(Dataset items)

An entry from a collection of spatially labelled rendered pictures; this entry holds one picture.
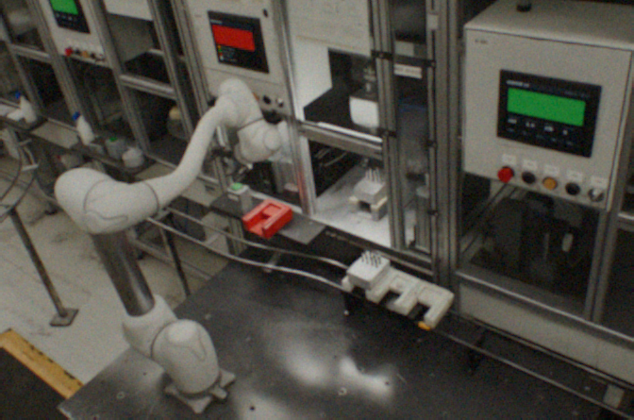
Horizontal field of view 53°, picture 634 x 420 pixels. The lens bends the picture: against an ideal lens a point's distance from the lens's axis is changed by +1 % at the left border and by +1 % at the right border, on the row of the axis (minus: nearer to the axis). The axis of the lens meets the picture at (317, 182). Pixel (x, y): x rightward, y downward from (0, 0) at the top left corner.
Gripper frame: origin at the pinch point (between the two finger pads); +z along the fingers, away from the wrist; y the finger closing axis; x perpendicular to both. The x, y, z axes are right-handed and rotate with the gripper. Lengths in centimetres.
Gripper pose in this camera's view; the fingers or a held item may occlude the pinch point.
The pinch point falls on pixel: (222, 164)
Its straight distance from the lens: 243.0
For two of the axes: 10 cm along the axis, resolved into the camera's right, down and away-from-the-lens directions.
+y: -7.1, -6.3, -3.2
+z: -5.3, 1.9, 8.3
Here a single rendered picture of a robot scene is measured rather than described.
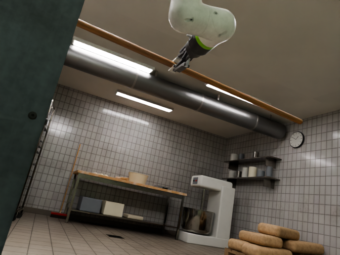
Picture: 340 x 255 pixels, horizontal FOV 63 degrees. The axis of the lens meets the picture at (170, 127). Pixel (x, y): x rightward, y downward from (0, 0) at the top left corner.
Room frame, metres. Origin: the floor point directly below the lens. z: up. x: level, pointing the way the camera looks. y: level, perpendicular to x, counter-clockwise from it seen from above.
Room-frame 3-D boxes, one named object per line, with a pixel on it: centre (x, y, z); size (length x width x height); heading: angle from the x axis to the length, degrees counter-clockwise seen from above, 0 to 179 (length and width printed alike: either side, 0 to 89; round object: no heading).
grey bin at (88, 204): (5.51, 1.22, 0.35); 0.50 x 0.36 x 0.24; 22
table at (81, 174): (5.76, 0.57, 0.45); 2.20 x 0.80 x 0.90; 112
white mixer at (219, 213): (5.98, -1.06, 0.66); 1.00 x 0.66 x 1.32; 112
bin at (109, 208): (5.66, 0.83, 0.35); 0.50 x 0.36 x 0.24; 23
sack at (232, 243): (4.43, -1.52, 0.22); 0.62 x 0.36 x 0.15; 117
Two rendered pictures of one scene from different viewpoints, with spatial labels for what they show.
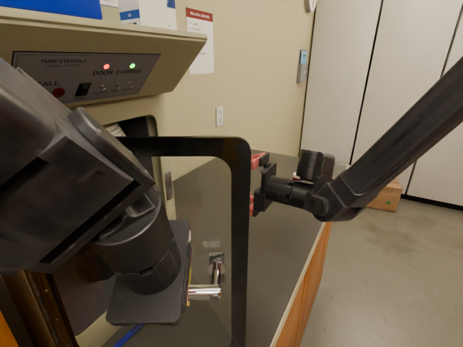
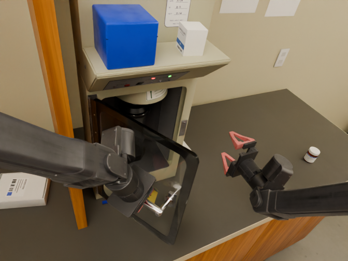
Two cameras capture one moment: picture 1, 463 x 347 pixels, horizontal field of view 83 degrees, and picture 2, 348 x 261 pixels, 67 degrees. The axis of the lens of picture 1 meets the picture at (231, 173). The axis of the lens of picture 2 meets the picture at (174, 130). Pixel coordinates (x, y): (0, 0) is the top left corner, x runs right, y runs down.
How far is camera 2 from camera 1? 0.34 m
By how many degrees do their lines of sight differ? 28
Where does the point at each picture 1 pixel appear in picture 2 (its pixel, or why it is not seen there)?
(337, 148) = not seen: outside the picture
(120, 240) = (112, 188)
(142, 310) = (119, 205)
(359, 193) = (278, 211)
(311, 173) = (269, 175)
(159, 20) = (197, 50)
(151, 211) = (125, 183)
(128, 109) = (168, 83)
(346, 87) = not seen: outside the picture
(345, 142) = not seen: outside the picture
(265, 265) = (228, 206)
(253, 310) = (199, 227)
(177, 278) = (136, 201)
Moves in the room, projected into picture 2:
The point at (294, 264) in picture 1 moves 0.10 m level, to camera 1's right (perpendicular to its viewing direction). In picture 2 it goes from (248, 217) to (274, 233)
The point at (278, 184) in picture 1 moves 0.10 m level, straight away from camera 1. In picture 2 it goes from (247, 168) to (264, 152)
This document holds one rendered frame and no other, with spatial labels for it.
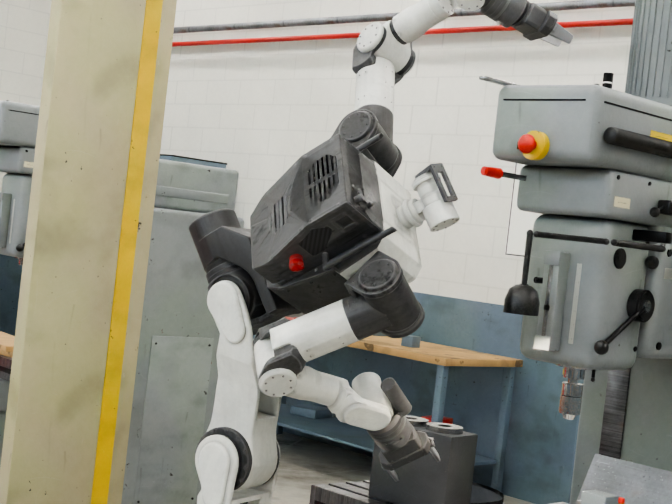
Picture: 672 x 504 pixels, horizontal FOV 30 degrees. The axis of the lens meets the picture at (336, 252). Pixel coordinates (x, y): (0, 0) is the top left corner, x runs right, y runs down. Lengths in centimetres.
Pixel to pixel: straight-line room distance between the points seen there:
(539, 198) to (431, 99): 612
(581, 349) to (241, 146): 772
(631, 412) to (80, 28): 197
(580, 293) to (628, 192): 23
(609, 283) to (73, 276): 183
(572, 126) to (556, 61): 563
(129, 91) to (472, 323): 476
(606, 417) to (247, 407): 93
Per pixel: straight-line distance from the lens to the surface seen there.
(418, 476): 303
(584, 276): 268
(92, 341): 399
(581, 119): 257
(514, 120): 266
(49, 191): 385
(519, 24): 290
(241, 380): 277
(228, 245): 278
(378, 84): 287
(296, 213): 256
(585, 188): 265
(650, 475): 312
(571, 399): 278
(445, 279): 855
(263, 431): 280
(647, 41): 297
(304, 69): 979
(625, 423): 317
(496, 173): 266
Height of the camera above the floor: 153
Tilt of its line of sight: 1 degrees down
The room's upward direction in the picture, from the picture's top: 6 degrees clockwise
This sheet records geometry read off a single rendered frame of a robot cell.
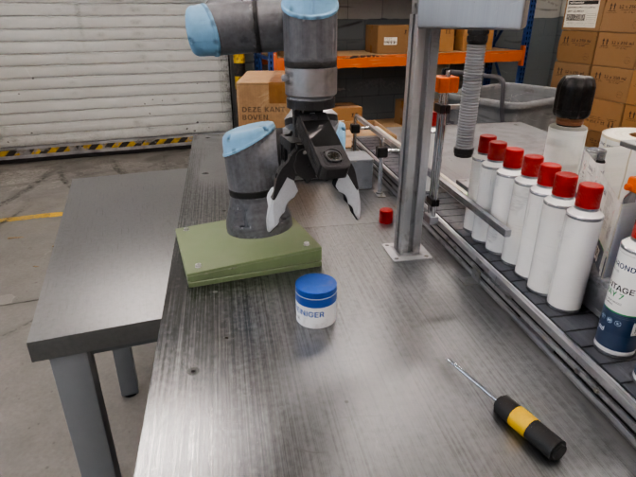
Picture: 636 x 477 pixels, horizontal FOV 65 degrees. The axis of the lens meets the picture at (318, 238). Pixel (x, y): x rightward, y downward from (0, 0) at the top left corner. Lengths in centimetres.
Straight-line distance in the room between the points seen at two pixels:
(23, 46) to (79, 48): 45
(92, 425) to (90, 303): 23
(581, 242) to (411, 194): 36
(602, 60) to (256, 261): 407
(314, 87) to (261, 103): 83
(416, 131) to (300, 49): 37
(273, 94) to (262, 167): 50
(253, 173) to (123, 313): 38
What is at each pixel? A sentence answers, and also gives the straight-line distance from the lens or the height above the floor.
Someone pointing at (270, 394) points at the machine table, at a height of 83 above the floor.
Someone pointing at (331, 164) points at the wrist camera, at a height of 113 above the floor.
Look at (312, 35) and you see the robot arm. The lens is 72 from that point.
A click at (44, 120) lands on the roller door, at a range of 537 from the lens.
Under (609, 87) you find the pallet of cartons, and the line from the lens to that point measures 472.
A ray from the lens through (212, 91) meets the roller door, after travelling 533.
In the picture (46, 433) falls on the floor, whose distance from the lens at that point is 205.
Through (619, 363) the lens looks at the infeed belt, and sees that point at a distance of 81.
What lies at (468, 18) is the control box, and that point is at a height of 130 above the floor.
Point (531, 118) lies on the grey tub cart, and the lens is 351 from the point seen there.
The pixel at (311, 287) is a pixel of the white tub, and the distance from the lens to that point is 83.
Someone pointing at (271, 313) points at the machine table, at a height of 83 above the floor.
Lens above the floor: 132
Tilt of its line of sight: 25 degrees down
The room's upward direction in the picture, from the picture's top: straight up

Problem: Quote the preceding records in their entirety, excluding every picture.

Exercise response:
An entry from a collection of spatially labelled rendered pictures; this entry holds one picture.
Horizontal field of view 53°, picture 634 x 420 pixels. The lens bends the picture: against an ideal lens a point's distance from the lens's axis is changed by +1 % at the left border and by +1 % at the right border, on the row of the axis (minus: nearer to the axis). The axis of the lens meets the picture at (317, 182). Pixel (x, y): x rightward, y downward from (0, 0) at the top left corner.
Gripper frame: origin at the pinch point (between the two finger pads); +z along the fingers, away from the wrist; y the finger closing axis; x perpendicular to both. The x, y, z axes are right-handed and rotate with the gripper. Lengths in centimetres.
Gripper pose in this camera's view; the fingers or a held item may occlude the pinch point.
The pinch point falls on pixel: (222, 164)
Its straight distance from the lens: 243.0
For two of the axes: 10 cm along the axis, resolved into the camera's right, down and away-from-the-lens directions.
+y: -7.1, -6.3, -3.2
+z: -5.3, 1.9, 8.3
Here a single rendered picture of a robot scene is measured rather than described.
Picture: 340 x 255 pixels, horizontal FOV 63 degrees. The axis of the lens meets the picture at (170, 127). Pixel (x, y): x rightward, y downward from (0, 0) at the top left corner.
Room frame, metres. Origin: the floor point directly below the lens. z: up. x: level, pointing the way the camera looks. y: level, perpendicular to x, counter-clockwise from it seen from above.
Room-frame 3-D boxes, one named object per line, with a pixel on it: centre (x, y, z); size (length x width x height); heading: angle from the x axis to the length, degrees counter-clockwise seen from above, 0 to 179 (length and width printed alike: either side, 0 to 89; round object: no heading).
grey bin at (88, 204): (5.51, 1.22, 0.35); 0.50 x 0.36 x 0.24; 22
table at (81, 174): (5.76, 0.57, 0.45); 2.20 x 0.80 x 0.90; 112
white mixer at (219, 213): (5.98, -1.06, 0.66); 1.00 x 0.66 x 1.32; 112
bin at (109, 208): (5.66, 0.83, 0.35); 0.50 x 0.36 x 0.24; 23
sack at (232, 243): (4.43, -1.52, 0.22); 0.62 x 0.36 x 0.15; 117
Two rendered pictures of one scene from different viewpoints, with spatial labels for what they show.
Two cameras capture one moment: picture 1, 463 x 347 pixels, horizontal field of view 83 degrees, and picture 2, 348 x 261 pixels, 67 degrees. The axis of the lens of picture 1 meets the picture at (231, 173). The axis of the lens of picture 2 meets the picture at (174, 130). Pixel coordinates (x, y): (0, 0) is the top left corner, x runs right, y runs down.
How far is camera 2 from camera 1? 0.34 m
By how many degrees do their lines of sight differ? 28
Where does the point at each picture 1 pixel appear in picture 2 (its pixel, or why it is not seen there)?
(337, 148) = not seen: outside the picture
(120, 240) = (112, 188)
(142, 310) = (119, 205)
(359, 193) = (278, 211)
(311, 173) = (269, 175)
(159, 20) = (197, 50)
(151, 211) = (125, 183)
(128, 109) = (168, 83)
(346, 87) = not seen: outside the picture
(345, 142) = not seen: outside the picture
(265, 265) = (228, 206)
(253, 310) = (199, 227)
(177, 278) = (136, 201)
Moves in the room, projected into picture 2:
The point at (294, 264) in picture 1 moves 0.10 m level, to camera 1's right (perpendicular to its viewing direction). In picture 2 it goes from (248, 217) to (274, 233)
The point at (278, 184) in picture 1 moves 0.10 m level, straight away from camera 1. In picture 2 it goes from (247, 168) to (264, 152)
This document holds one rendered frame and no other, with spatial labels for it.
Picture: 672 x 504 pixels, horizontal FOV 30 degrees. The axis of the lens meets the picture at (336, 252). Pixel coordinates (x, y): (0, 0) is the top left corner, x runs right, y runs down. Lengths in centimetres.
Pixel to pixel: straight-line room distance between the points seen there:
(539, 198) to (431, 99): 612
(581, 349) to (241, 146): 772
(631, 412) to (80, 28): 197
(580, 293) to (628, 192): 23
(609, 283) to (73, 276): 183
(572, 126) to (556, 61): 563
(129, 91) to (472, 323): 476
(606, 417) to (247, 407): 93
Per pixel: straight-line distance from the lens to the surface seen there.
(418, 476): 303
(584, 276): 268
(92, 341): 399
(581, 119): 257
(514, 120): 266
(49, 191): 385
(519, 24): 290
(241, 380): 277
(228, 245): 278
(378, 84): 287
(296, 213): 256
(585, 188): 265
(650, 475): 312
(571, 399): 278
(445, 279): 855
(263, 431): 280
(647, 41): 297
(304, 69): 979
(625, 423): 317
(496, 173): 266
Height of the camera above the floor: 153
Tilt of its line of sight: 1 degrees down
The room's upward direction in the picture, from the picture's top: 6 degrees clockwise
This sheet records geometry read off a single rendered frame of a robot cell.
Picture: 636 x 477 pixels, horizontal FOV 65 degrees. The axis of the lens meets the picture at (318, 238). Pixel (x, y): x rightward, y downward from (0, 0) at the top left corner. Lengths in centimetres.
Straight-line distance in the room between the points seen at two pixels:
(23, 46) to (79, 48): 45
(92, 425) to (90, 303): 23
(581, 242) to (411, 194): 36
(602, 60) to (256, 261): 407
(314, 87) to (261, 103): 83
(416, 131) to (300, 49): 37
(273, 94) to (262, 167): 50
(253, 173) to (123, 313): 38
What is at each pixel? A sentence answers, and also gives the straight-line distance from the lens or the height above the floor.
Someone pointing at (270, 394) points at the machine table, at a height of 83 above the floor.
Someone pointing at (331, 164) points at the wrist camera, at a height of 113 above the floor.
Look at (312, 35) and you see the robot arm. The lens is 72 from that point.
A click at (44, 120) lands on the roller door, at a range of 537 from the lens.
Under (609, 87) you find the pallet of cartons, and the line from the lens to that point measures 472.
A ray from the lens through (212, 91) meets the roller door, after travelling 533.
In the picture (46, 433) falls on the floor, whose distance from the lens at that point is 205.
Through (619, 363) the lens looks at the infeed belt, and sees that point at a distance of 81.
What lies at (468, 18) is the control box, and that point is at a height of 130 above the floor.
Point (531, 118) lies on the grey tub cart, and the lens is 351 from the point seen there.
The pixel at (311, 287) is a pixel of the white tub, and the distance from the lens to that point is 83.
Someone pointing at (271, 313) points at the machine table, at a height of 83 above the floor.
Lens above the floor: 132
Tilt of its line of sight: 25 degrees down
The room's upward direction in the picture, from the picture's top: straight up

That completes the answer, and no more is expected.